HOW TO COMPLETE THIS TASK: What's needed is an exact copy of the lines from the one that contains "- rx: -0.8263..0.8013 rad" to the end of the data below, leaving the pictures out.

═══ THE DATA ═══

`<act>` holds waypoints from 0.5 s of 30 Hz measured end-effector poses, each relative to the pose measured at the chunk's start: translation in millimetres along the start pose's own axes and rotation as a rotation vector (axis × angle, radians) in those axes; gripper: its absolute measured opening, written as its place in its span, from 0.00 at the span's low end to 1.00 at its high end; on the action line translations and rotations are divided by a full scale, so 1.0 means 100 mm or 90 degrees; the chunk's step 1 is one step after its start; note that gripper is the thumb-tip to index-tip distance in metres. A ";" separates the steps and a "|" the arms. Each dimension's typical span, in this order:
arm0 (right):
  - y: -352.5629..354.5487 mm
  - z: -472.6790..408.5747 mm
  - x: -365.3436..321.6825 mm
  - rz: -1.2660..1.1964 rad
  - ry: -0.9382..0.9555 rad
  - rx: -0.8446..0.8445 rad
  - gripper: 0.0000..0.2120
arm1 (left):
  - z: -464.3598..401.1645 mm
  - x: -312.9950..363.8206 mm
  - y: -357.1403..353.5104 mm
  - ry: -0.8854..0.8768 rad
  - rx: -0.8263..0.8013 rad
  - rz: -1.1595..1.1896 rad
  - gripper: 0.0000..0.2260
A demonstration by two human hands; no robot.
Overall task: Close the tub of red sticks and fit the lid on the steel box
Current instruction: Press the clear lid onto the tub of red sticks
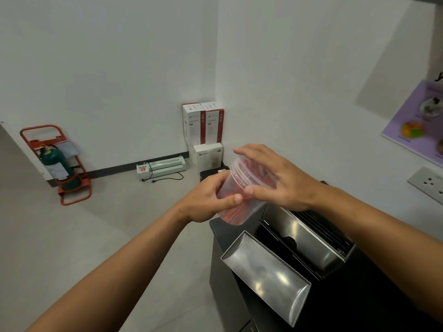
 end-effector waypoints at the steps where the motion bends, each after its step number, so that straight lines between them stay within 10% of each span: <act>1: 0.03 0.01 -0.01 -0.006 0.014 -0.001 0.36 | 0.01 0.02 -0.01 -0.003 -0.003 -0.005 0.45; 15: 0.05 0.18 -0.04 -0.087 0.061 0.121 0.28 | 0.05 0.21 -0.17 -0.030 0.059 0.039 0.35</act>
Point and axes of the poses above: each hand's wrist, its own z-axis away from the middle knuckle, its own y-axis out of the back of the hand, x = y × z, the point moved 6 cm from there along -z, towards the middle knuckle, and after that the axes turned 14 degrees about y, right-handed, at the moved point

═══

WORKED SOLUTION:
  - rx: -0.8263..0.8013 rad
  - rz: -1.1595..1.1896 rad
  - gripper: 0.0000..0.2260
A demonstration by two human hands; no robot.
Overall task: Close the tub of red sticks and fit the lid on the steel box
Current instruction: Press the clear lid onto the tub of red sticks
 end-effector waypoints at the steps where the motion bends, each after its step number, so that straight lines between them stay within 10% of each span: <act>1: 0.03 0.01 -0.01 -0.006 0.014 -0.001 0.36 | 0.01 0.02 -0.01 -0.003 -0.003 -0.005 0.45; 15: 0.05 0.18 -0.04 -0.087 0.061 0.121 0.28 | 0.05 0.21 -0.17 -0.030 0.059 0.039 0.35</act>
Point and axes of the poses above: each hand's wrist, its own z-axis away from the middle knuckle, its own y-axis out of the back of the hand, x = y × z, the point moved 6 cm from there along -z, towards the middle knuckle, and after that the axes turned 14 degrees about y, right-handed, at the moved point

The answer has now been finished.